The following contains specific information related to implementations of the present disclosure. The drawings and their accompanying detailed disclosure are merely directed to implementations. However, the present disclosure is not limited to these implementations. Other variations and implementations of the present disclosure will be obvious to those skilled in the art.

Unless noted otherwise, like or corresponding elements among the drawings may be indicated by like or corresponding reference numerals. Moreover, the drawings and illustrations in the present disclosure are generally not to scale and are not intended to correspond to actual relative dimensions.

For the purposes of consistency and ease of understanding, like features may be identified (although, in some examples, not illustrated) by the same numerals in the drawings. However, the features in different implementations may be different in other respects and may not be narrowly confined to what is illustrated in the drawings.
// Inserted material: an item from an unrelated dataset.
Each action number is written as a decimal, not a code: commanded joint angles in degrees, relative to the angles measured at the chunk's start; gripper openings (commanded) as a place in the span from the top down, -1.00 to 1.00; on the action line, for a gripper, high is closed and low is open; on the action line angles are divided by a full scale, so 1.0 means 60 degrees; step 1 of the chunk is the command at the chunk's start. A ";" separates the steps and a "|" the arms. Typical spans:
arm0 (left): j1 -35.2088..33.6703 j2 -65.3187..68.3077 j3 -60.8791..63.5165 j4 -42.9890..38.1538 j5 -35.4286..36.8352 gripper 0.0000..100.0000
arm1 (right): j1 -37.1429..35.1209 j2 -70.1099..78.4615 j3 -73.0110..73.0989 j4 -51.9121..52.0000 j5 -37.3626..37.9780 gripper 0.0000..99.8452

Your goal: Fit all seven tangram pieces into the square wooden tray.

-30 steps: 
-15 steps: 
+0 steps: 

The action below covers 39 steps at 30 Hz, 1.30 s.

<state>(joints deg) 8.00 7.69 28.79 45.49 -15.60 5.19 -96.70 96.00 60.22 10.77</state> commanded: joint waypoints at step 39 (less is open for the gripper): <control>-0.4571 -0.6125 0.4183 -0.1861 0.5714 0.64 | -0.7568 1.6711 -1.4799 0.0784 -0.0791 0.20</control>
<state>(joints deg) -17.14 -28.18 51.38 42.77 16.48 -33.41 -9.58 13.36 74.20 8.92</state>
References to “one implementation,” “an implementation,” “example implementation,” “various implementations,” “some implementations,” “implementations of the present application,” etc., may indicate that the implementation(s) of the present application so described may include a particular feature, structure, or characteristic, but not every possible implementation of the present application necessarily includes the particular feature, structure, or characteristic. Further, repeated use of the phrase “In some implementations,” or “in an example implementation,” “an implementation,” do not necessarily refer to the same implementation, although they may. Moreover, any use of phrases like “implementations” in connection with “the present application” are never meant to characterize that all implementations of the present application must include the particular feature, structure, or characteristic, and should instead be understood to mean “at least some implementations of the present application” includes the stated particular feature, structure, or characteristic. The term “coupled” is defined as connected, whether directly or indirectly through intervening components, and is not necessarily limited to physical connections. The term “comprising,” when utilized, means “including, but not necessarily limited to”; it specifically indicates open-ended inclusion or membership in the so-described combination, group, series, and the equivalent.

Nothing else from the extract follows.